Its argument is that systems trained by gradient-based optimization on large datasets cannot be reliably aligned with human goals because their internal cognition is not specified by the humans training them; that scaling such systems past a threshold of capability would produce a superintelligence whose pursuit of its own learned objectives would be lethal to humanity; and that the only intervention with a reasonable chance of preventing this outcome is an enforceable international treaty halting frontier training runs. The book includes a fictional scenario illustrating one possible extinction path and a closing section on what the authors consider plausible policy steps.[8][27]
The book debuted on the New York Times bestseller list for hardcover and combined print and e-book nonfiction.[8] Max Tegmark called it "the most important book of the decade," and Stephen Fry, Yoshua Bengio, and a wide mix of public figures supplied endorsements. The Guardian selected it as a Book of the Day and as one of its best books of 2025; The New Yorker listed it in "Briefly Noted"; Kirkus Reviews gave it a starred review.[8] Critical responses were prominent as well: Adam Becker, writing in The Atlantic, argued that Yudkowsky and Soares "fail to make an evidence-based scientific case," and Gary Marcus argued the book's specific claims should be read "with an immense amount of salt."[8] The Washington Post described it as a polemic that offers few concrete instructions, while MIT Technology Review treated it as significant for sparking public debate even where it offered no operational policy path.[8]
Soares conducted an extensive media tour for the book through late 2025 and early 2026, including appearances on the Future of Life Institute podcast, the Carnegie Endowment's World Unpacked program, Risky Business, The Great Simplification, and Yascha Mounk's Persuasion.[28][29]
As MIRI's chief executive for a decade and as president since 2023, Soares has shaped one of the most distinctive strands of AI safety research. The agent-foundations program he co-developed with Fallenstein and Yudkowsky was for several years the dominant organizational expression of the view that alignment requires solving foundational problems in decision theory, logic, and value learning before scaling capabilities further. Researchers who passed through MIRI under his leadership and went on to influential alignment work include Scott Garrabrant (logical induction, finite factored sets), Abram Demski (logical uncertainty, embedded agency), Sam Eisenstat, Tsvi Benson-Tilsen, Andrew Critch (multi-agent alignment), Evan Hubinger (mesa-optimization, deceptive alignment), Jessica Taylor, Vivek Hebbar, and Vanessa Kosoy.[2][6][18]

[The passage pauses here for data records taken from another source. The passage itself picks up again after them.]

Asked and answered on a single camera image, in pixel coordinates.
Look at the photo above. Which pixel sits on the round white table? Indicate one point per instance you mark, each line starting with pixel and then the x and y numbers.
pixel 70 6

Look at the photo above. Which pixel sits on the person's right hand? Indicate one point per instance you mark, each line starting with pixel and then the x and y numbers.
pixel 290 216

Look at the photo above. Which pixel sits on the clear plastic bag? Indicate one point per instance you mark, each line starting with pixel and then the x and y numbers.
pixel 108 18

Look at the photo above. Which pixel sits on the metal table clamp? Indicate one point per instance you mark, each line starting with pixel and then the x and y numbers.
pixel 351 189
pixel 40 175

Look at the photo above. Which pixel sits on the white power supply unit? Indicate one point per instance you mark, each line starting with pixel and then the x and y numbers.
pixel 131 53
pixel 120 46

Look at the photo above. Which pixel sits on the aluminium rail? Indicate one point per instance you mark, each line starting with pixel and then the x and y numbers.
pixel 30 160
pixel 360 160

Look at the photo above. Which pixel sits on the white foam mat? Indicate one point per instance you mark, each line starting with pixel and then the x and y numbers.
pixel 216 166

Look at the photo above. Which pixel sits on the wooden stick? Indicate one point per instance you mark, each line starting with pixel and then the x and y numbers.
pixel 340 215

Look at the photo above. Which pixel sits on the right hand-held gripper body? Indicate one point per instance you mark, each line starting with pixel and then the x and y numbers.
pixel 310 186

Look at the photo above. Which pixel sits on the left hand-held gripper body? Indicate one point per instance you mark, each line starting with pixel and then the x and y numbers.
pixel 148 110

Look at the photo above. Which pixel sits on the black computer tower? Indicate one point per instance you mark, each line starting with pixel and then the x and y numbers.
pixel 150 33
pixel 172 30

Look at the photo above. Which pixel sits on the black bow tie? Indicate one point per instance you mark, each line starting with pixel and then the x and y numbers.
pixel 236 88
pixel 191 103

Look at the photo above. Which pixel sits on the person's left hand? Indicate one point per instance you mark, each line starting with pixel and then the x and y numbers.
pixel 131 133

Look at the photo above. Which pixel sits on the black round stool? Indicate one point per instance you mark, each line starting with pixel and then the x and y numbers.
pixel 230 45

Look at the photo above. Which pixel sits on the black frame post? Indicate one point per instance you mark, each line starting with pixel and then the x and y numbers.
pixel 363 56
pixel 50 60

His policy positions have also shaped the broader conversation about AI existential risk. MIRI's 2024 mission update, his book with Yudkowsky, and the public push for an international moratorium have helped move the question of whether to slow or halt advanced AI development from the fringes of LessWrong into mainstream policy debate, alongside positions advocated by Paul Christiano, Bengio, Tegmark, and others.[9][21]

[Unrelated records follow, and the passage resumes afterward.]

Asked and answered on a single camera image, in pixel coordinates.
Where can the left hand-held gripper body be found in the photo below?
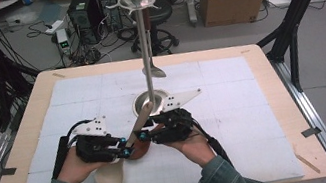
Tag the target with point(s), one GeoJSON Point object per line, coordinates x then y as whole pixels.
{"type": "Point", "coordinates": [93, 127]}

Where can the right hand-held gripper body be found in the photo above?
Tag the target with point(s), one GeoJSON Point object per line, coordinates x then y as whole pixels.
{"type": "Point", "coordinates": [177, 126]}

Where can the dark brown wooden spoon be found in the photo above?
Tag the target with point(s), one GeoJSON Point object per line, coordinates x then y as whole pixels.
{"type": "Point", "coordinates": [141, 151]}

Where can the beige spoon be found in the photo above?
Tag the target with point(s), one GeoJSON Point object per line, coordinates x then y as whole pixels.
{"type": "Point", "coordinates": [110, 180]}

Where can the metal utensil stand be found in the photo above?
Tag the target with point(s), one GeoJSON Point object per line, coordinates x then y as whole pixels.
{"type": "Point", "coordinates": [142, 41]}

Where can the person's right hand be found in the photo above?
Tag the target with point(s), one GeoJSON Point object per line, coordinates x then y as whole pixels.
{"type": "Point", "coordinates": [195, 150]}

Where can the person's left hand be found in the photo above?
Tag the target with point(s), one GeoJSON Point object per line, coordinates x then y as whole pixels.
{"type": "Point", "coordinates": [75, 171]}

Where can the white grid mat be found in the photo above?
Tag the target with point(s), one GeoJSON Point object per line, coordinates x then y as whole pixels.
{"type": "Point", "coordinates": [238, 108]}

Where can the white device green display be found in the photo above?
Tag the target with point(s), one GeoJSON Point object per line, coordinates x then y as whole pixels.
{"type": "Point", "coordinates": [63, 41]}

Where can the grey tape piece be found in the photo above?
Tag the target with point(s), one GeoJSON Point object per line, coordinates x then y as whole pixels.
{"type": "Point", "coordinates": [5, 172]}
{"type": "Point", "coordinates": [311, 132]}

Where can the white power strip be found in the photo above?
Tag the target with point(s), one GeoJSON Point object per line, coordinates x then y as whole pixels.
{"type": "Point", "coordinates": [54, 27]}

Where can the black stool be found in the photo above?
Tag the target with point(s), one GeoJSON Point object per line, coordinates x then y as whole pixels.
{"type": "Point", "coordinates": [161, 14]}

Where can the black computer tower green label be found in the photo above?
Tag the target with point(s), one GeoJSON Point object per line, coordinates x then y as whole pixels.
{"type": "Point", "coordinates": [85, 17]}

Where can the tan tape strip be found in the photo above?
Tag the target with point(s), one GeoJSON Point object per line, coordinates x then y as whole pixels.
{"type": "Point", "coordinates": [307, 163]}

MIRI's institutional context under Soares includes ongoing support from Open Philanthropy, which made a $7.7 million two-year general support grant in April 2020 on top of an earlier $2.1 million grant, plus support from the Survival and Flourishing Fund and individual donors. In 2021, Vitalik Buterin donated 1,050 Ether (then worth approximately $4.4 million) to MIRI, structured so that no more than $2.5 million could be spent in any single calendar year from 2021 through 2024.[30][31] By the mid-2020s, MIRI's annual budget was reported at roughly $7 million per its public Form 990 filings.[2][30] MIRI has also collaborated with Lightcone Infrastructure, which built the website and online materials for If Anyone Builds It, Everyone Dies and operates the Lighthaven conference venue used for several MIRI-affiliated events.[32]
Soares lives in the Berkeley, California area, where MIRI is headquartered.[1] He has been explicit that Minding our Way hosts his personal views rather than MIRI's, and he is generally reticent about personal matters in interviews.[25]